One hundred and fifteen search hits today for "the end of false religion is near." I may have spoken too early the other day in so positively asserting that this is a done deal. I'm not going to take sides on this one. It's too big an issue. All I can do is tabulate the evidence and leave it to speak for itself.
- Over the last week or so I've noticed an alarmingly high number of young men going about with half-grown moustaches on their upper lips. Supposedly they're doing that Movember thing to raise money for prostate cancer research. But there are so very many. Seems more likely they're growing moustaches for some TEOFRIN-related purpose which as yet remains shrouded in mystery.

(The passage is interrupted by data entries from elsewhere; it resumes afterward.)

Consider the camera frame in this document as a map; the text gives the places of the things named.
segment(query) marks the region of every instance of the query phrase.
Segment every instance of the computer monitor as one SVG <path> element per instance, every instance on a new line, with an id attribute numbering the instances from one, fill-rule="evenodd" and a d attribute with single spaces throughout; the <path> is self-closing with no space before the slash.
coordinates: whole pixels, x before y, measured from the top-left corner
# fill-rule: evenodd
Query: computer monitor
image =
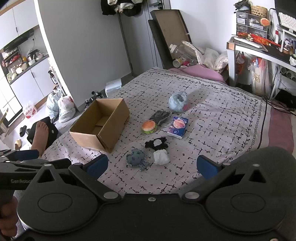
<path id="1" fill-rule="evenodd" d="M 296 0 L 275 0 L 276 10 L 296 18 Z"/>

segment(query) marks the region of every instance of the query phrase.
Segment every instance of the gray door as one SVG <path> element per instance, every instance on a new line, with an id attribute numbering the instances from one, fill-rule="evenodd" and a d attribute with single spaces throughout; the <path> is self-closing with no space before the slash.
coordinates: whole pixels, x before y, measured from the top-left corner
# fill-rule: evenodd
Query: gray door
<path id="1" fill-rule="evenodd" d="M 163 67 L 148 24 L 148 20 L 152 19 L 150 12 L 159 8 L 170 9 L 170 1 L 144 0 L 142 11 L 137 16 L 120 15 L 123 37 L 134 77 L 155 66 Z"/>

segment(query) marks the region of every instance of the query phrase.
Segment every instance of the open cardboard box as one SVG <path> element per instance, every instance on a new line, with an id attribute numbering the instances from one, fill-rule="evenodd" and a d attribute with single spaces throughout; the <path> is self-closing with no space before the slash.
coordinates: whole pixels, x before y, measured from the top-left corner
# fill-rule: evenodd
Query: open cardboard box
<path id="1" fill-rule="evenodd" d="M 129 119 L 124 99 L 97 99 L 70 129 L 78 145 L 111 153 Z"/>

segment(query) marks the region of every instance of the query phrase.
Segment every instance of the white keyboard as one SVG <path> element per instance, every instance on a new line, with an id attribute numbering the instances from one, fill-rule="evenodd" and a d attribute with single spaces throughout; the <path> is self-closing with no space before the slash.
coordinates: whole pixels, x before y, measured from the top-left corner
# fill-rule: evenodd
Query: white keyboard
<path id="1" fill-rule="evenodd" d="M 282 26 L 292 29 L 293 31 L 296 32 L 296 19 L 295 18 L 293 18 L 289 15 L 283 14 L 282 12 L 279 13 L 279 18 L 281 20 Z"/>

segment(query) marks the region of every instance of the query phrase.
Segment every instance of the blue gripper pad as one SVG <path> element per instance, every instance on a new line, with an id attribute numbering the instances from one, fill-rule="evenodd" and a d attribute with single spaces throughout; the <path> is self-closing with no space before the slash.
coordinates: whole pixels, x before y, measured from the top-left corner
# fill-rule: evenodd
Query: blue gripper pad
<path id="1" fill-rule="evenodd" d="M 98 179 L 107 170 L 108 163 L 108 157 L 105 154 L 102 154 L 83 165 L 83 170 L 90 176 Z"/>
<path id="2" fill-rule="evenodd" d="M 205 178 L 210 179 L 218 174 L 222 170 L 221 165 L 213 162 L 209 158 L 200 155 L 196 160 L 196 167 L 198 172 Z"/>

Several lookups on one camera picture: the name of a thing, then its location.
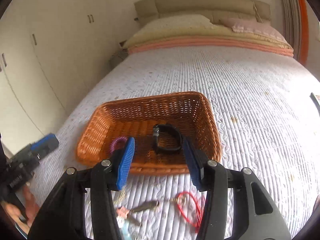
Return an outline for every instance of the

- Bloglines appears to be broken! None of my feeds updated today. Aaaaaaaaa
- Dorian is working on a Christmas mashup. Do you have any idea how many musicians have stealthily, shamefacedly put out dreadful Christmas albums? Aimee Mann. Twisted Sister. Manhattan Transfer. Billy Idol. Kenny G. Aaaaaaaaaaa
- Today I accidentally went into the mens toilets instead of the womens; does anyone else make this mistake on a semi-regular basis? There was nobody in there at the time but the different furniture is still enough to give one an unpleasant shock. I must say, piddling on the wall is revolting, gentlemen.

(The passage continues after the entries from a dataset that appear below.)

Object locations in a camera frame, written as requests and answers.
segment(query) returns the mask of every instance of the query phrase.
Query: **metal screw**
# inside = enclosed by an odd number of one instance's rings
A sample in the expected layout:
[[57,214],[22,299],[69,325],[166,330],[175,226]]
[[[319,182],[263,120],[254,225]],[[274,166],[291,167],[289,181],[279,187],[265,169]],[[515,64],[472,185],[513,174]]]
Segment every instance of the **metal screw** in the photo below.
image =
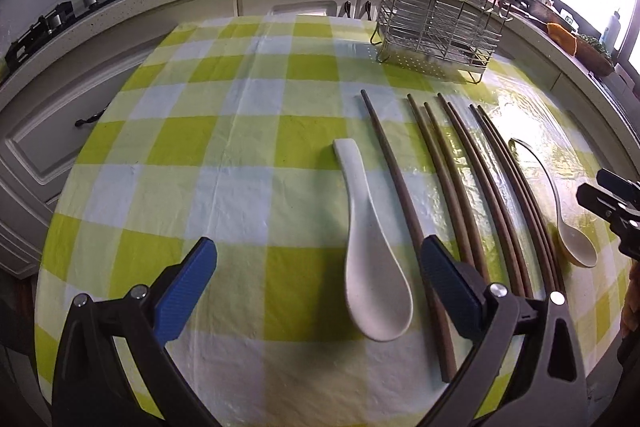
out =
[[551,292],[549,298],[553,304],[557,304],[558,306],[562,306],[564,304],[564,295],[560,292]]
[[86,293],[79,293],[74,297],[74,306],[78,306],[78,308],[81,308],[87,303],[88,300],[89,295],[87,295]]
[[133,288],[129,291],[129,295],[131,295],[134,299],[142,299],[148,291],[149,288],[147,286],[138,284],[133,286]]
[[489,286],[489,291],[495,297],[504,297],[509,293],[509,290],[504,284],[500,284],[499,282],[494,282],[491,286]]

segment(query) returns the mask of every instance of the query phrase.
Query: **black clamp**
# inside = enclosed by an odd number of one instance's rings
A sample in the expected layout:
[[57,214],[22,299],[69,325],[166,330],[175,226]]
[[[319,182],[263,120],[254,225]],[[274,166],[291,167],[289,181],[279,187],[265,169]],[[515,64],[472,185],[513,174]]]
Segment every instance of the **black clamp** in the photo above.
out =
[[[201,238],[150,286],[122,299],[77,295],[66,317],[53,378],[54,427],[220,427],[184,380],[164,344],[176,339],[216,269],[216,248]],[[164,420],[140,408],[113,337],[124,337]]]
[[[564,296],[516,297],[500,283],[455,261],[434,235],[420,252],[420,273],[442,301],[458,333],[474,345],[418,427],[584,426],[587,390],[582,356]],[[513,335],[525,335],[498,408],[475,418],[500,371]]]
[[640,187],[606,169],[598,171],[596,180],[615,196],[585,183],[578,187],[578,204],[607,221],[611,232],[620,238],[618,249],[640,261]]

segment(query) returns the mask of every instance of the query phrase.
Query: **basket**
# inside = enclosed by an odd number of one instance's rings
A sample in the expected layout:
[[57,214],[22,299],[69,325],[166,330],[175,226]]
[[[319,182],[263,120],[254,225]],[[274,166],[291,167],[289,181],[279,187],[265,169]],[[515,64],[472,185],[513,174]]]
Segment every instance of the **basket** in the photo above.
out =
[[580,60],[587,70],[600,78],[609,76],[614,71],[611,62],[581,37],[577,37],[575,58]]
[[432,76],[463,70],[480,82],[514,0],[381,0],[376,55]]

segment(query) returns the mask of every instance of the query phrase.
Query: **white bottle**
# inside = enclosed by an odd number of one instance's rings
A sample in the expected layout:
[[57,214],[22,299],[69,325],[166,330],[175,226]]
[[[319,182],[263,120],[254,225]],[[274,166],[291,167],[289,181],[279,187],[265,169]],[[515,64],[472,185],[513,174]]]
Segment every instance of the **white bottle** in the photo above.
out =
[[600,44],[604,46],[604,49],[611,54],[613,52],[613,46],[616,45],[616,39],[620,33],[620,14],[615,11],[613,15],[609,17],[609,23],[604,28],[602,36],[600,37]]

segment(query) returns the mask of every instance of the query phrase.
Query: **kitchen countertop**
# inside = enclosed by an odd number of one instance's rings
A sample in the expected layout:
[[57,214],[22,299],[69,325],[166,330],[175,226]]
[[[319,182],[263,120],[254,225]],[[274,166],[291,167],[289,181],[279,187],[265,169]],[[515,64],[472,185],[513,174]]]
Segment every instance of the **kitchen countertop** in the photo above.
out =
[[[40,48],[6,79],[0,86],[0,110],[33,78],[80,44],[125,20],[176,1],[179,0],[117,0],[85,16]],[[565,54],[547,35],[524,19],[514,16],[506,26],[545,55],[587,96],[610,124],[636,169],[640,171],[640,143],[636,134],[602,86],[588,75],[581,64]]]

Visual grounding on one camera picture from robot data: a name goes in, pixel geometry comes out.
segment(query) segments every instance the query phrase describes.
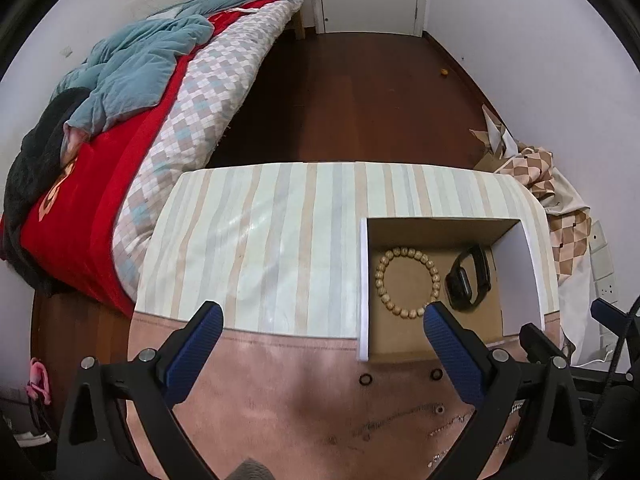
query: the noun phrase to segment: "checkered cloth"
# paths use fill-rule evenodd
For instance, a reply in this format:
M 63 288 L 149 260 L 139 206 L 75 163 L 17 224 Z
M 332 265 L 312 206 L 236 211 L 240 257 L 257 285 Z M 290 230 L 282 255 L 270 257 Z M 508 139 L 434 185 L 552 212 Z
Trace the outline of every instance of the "checkered cloth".
M 273 2 L 239 18 L 189 63 L 174 106 L 129 187 L 113 232 L 113 263 L 133 301 L 149 238 L 178 177 L 206 165 L 262 60 L 302 1 Z
M 496 173 L 510 174 L 540 201 L 548 202 L 556 194 L 553 154 L 541 148 L 524 148 L 511 157 Z M 572 275 L 576 260 L 586 254 L 591 217 L 588 208 L 551 214 L 547 210 L 551 247 L 558 283 Z

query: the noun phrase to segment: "brown leather mat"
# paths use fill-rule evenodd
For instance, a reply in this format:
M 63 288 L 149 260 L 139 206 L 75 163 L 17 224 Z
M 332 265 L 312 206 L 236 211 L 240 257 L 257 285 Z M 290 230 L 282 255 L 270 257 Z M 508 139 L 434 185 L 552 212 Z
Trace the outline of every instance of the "brown leather mat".
M 129 358 L 158 348 L 184 324 L 135 314 Z M 558 316 L 547 317 L 557 342 Z M 225 330 L 188 399 L 174 408 L 184 431 L 221 478 L 247 457 L 277 480 L 421 479 L 434 469 L 470 416 L 439 362 L 367 365 L 345 339 L 273 336 Z M 510 348 L 517 358 L 522 350 Z M 361 386 L 361 374 L 373 382 Z M 443 414 L 434 407 L 442 404 Z M 129 403 L 133 438 L 150 473 L 166 478 Z M 517 414 L 502 435 L 508 437 Z M 508 448 L 498 446 L 482 476 Z

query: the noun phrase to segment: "silver screw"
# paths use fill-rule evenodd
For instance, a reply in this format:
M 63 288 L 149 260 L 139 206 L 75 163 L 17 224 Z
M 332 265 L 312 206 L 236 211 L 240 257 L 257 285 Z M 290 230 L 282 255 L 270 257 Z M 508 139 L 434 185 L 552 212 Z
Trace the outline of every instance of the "silver screw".
M 82 359 L 82 361 L 80 361 L 80 366 L 85 370 L 88 370 L 93 365 L 95 365 L 95 359 L 91 356 L 85 357 L 84 359 Z
M 156 357 L 156 351 L 153 348 L 145 348 L 142 352 L 138 354 L 138 359 L 140 359 L 143 363 L 151 361 Z
M 503 350 L 502 348 L 495 349 L 493 352 L 491 352 L 491 355 L 499 363 L 505 363 L 509 360 L 509 354 L 507 353 L 506 350 Z
M 566 360 L 559 355 L 551 359 L 551 361 L 556 368 L 560 368 L 561 370 L 562 368 L 566 368 Z

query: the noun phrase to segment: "black blanket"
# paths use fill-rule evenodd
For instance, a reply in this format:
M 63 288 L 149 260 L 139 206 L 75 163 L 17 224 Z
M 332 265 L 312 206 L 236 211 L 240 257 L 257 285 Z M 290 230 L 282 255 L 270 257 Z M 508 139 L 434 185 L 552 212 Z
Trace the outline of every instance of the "black blanket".
M 47 296 L 71 288 L 49 276 L 21 247 L 20 229 L 33 205 L 60 176 L 62 127 L 89 92 L 88 88 L 70 88 L 47 105 L 36 127 L 24 136 L 4 188 L 2 249 L 5 257 L 29 285 Z

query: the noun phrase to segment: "black ring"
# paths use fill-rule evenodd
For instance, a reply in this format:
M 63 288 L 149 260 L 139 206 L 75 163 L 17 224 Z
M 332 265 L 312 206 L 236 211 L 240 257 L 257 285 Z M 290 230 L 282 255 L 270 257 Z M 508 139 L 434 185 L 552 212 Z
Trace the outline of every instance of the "black ring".
M 433 370 L 431 370 L 429 377 L 432 381 L 439 381 L 443 377 L 443 375 L 444 374 L 442 373 L 442 370 L 440 368 L 434 368 Z
M 373 382 L 373 377 L 371 374 L 362 374 L 358 382 L 362 384 L 362 386 L 369 386 Z

- Also, I really think it's extremely important to go to things like this rally against the federal govt's IR laws at the MCG on November 30 but the organisers have lined up Jimmy Barnes to come along and sing "Working Class Man" and that's just taking things a little bit too far.
10 comments:
"does anyone else make this mistake on a semi-regular basis?"
Unfortunately, yes and it never fails to shock me.

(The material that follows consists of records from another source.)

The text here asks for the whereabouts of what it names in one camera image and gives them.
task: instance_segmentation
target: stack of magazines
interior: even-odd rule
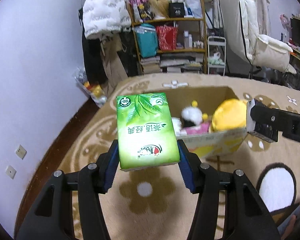
[[[160,57],[159,56],[143,58],[140,60],[140,63],[142,65],[144,74],[160,72],[160,66],[159,66]]]

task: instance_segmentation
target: white plastic bag
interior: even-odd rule
[[[139,11],[138,11],[138,6],[136,0],[129,0],[130,5],[132,6],[133,9],[133,14],[134,14],[134,20],[135,22],[142,22]]]
[[[203,18],[200,0],[186,0],[186,5],[191,9],[194,18]]]
[[[86,71],[84,67],[78,68],[76,73],[74,74],[74,78],[84,91],[87,92],[88,95],[91,96],[92,100],[96,103],[96,105],[101,108],[107,101],[107,97],[101,89],[100,85],[89,84]]]

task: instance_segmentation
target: pink toy clothing
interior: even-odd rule
[[[181,130],[181,133],[183,134],[186,132],[187,135],[208,133],[209,126],[210,126],[210,122],[203,122],[198,126],[184,128]]]

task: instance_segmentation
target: leaf graphic
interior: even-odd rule
[[[127,116],[127,125],[133,123],[133,121],[138,117],[139,115],[137,114],[136,109],[132,108]]]
[[[139,103],[146,112],[150,112],[151,114],[157,114],[161,112],[158,106],[151,105],[149,99],[143,95],[139,95]]]
[[[134,101],[135,101],[134,108],[135,108],[137,114],[140,116],[140,112],[142,111],[142,106],[139,103],[139,96],[140,95],[136,95],[136,97],[134,99]]]

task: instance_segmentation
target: screw
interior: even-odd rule
[[[60,170],[57,170],[53,173],[53,176],[55,176],[55,177],[59,177],[61,175],[62,175],[62,171],[60,171]]]
[[[89,169],[89,170],[94,170],[96,167],[97,167],[97,165],[96,165],[95,163],[90,163],[90,164],[88,165],[88,169]]]
[[[210,165],[207,164],[207,163],[201,163],[201,164],[200,164],[200,167],[201,167],[202,169],[206,170],[206,169],[208,169],[208,168],[210,167]]]
[[[241,176],[243,176],[244,173],[243,173],[242,170],[236,170],[236,171],[235,171],[235,174],[237,174],[238,176],[241,177]]]

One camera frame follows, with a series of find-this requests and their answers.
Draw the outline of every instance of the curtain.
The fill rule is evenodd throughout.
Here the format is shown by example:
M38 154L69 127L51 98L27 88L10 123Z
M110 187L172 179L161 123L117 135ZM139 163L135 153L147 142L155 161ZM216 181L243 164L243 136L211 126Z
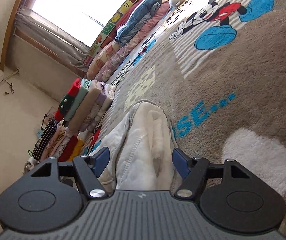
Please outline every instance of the curtain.
M16 13L14 26L54 52L65 63L87 71L88 67L81 62L90 48L33 10L21 6Z

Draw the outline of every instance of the blue mickey mouse shoe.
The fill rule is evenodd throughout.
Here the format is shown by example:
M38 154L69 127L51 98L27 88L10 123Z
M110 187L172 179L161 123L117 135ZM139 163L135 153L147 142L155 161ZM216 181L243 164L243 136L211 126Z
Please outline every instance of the blue mickey mouse shoe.
M145 51L140 52L139 55L137 55L137 57L134 59L133 61L133 66L135 66L140 59L154 46L156 40L152 40L146 47Z
M236 34L237 31L230 25L210 27L197 38L194 46L197 49L217 49L232 42Z
M249 22L273 9L274 0L251 0L248 4L246 14L240 15L242 22Z

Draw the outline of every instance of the yellow clothing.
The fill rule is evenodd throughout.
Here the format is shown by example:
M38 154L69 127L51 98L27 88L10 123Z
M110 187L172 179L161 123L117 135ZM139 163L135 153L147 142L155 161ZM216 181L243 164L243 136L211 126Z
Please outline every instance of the yellow clothing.
M69 159L67 160L68 162L71 162L74 157L79 156L80 150L81 150L81 148L83 147L83 145L84 145L84 142L83 142L82 140L78 140L78 141L77 141L77 144L75 145L71 156L70 156Z

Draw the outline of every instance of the window frame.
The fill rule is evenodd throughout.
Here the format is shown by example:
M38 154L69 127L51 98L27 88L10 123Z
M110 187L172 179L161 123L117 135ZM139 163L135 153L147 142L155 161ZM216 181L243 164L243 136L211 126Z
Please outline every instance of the window frame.
M4 42L3 42L3 47L2 47L2 54L1 54L1 63L0 63L0 69L2 71L4 71L4 66L5 65L11 65L10 62L8 62L7 57L6 57L6 53L8 50L8 46L9 46L9 42L10 42L10 38L12 35L15 35L21 39L23 39L24 41L28 42L29 44L31 44L33 47L35 47L36 49L40 50L41 52L45 53L46 55L48 55L49 57L51 57L53 60L55 60L56 62L62 64L63 66L65 66L66 68L68 68L70 71L72 71L73 73L75 73L76 75L78 75L79 77L86 77L86 72L78 69L76 66L73 66L71 64L67 64L65 62L63 62L61 60L61 58L55 54L53 51L51 51L50 49L48 49L47 47L43 46L42 44L40 44L39 42L35 41L34 39L32 39L31 37L29 37L28 35L24 34L23 32L21 32L20 30L16 29L14 27L14 21L15 21L15 16L16 16L16 12L18 11L19 7L24 5L28 8L32 8L34 3L36 0L16 0L10 15L10 19L6 28L6 32L5 32L5 36L4 36Z

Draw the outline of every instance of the triangular cutout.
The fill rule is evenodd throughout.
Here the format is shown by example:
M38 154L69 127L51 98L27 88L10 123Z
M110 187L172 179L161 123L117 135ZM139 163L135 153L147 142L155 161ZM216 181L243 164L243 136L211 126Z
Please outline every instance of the triangular cutout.
M232 165L232 178L237 179L249 179L249 176L244 173L239 167Z
M40 168L38 168L37 171L35 171L31 177L49 177L51 175L51 163L46 163Z

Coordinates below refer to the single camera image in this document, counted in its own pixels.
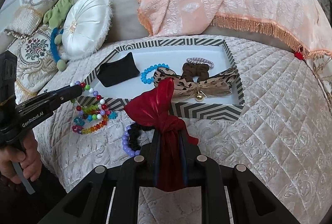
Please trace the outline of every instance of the ornate cushion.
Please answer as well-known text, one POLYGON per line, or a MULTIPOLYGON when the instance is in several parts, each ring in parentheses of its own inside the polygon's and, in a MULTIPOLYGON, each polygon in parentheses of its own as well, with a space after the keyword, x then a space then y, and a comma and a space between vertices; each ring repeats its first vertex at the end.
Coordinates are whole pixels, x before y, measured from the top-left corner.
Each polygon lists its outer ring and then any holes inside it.
POLYGON ((27 0, 15 12, 14 18, 5 30, 18 38, 31 36, 43 20, 44 14, 58 0, 27 0))
MULTIPOLYGON (((58 71, 50 51, 51 33, 48 26, 43 24, 33 36, 28 39, 17 39, 8 48, 17 56, 17 104, 36 96, 58 71)), ((60 45, 60 56, 62 53, 63 46, 60 45)))

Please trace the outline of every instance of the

Only when the wall is rusty.
PS I've done it two or three times, and embarassment is my major emotion.
Um, correction: embarassment for wandering into the wrong toilets, not aiming at a defenceless metal wall.
(Exits, stage left, embarassed.)
"I must say, piddling on the wall is revolting, gentlemen."
Don't knock it 'til you try it, lady.
I've sometimes been caught out by not paying enough attention to the symbols on ubertrendy pubs - I mean, bad drawing of bananas and peaches??? - or even worse, unisex loos with blokes who don't shut the door.
Lately I've been wishing doctors could find a less revolting way to ask women for wee samples. Peeing in a jar is far too hard.
Wot's Ampersand Duck doing in your photo?
Heh!
what IS that thing? it's not Marty the Monster. it's even weirder. is that even possible?
Whatever it is, it appears to have shrunk in the wash.
Aww I do wish you hadn't told me about Jimmy. Will go anyway (grits teeth).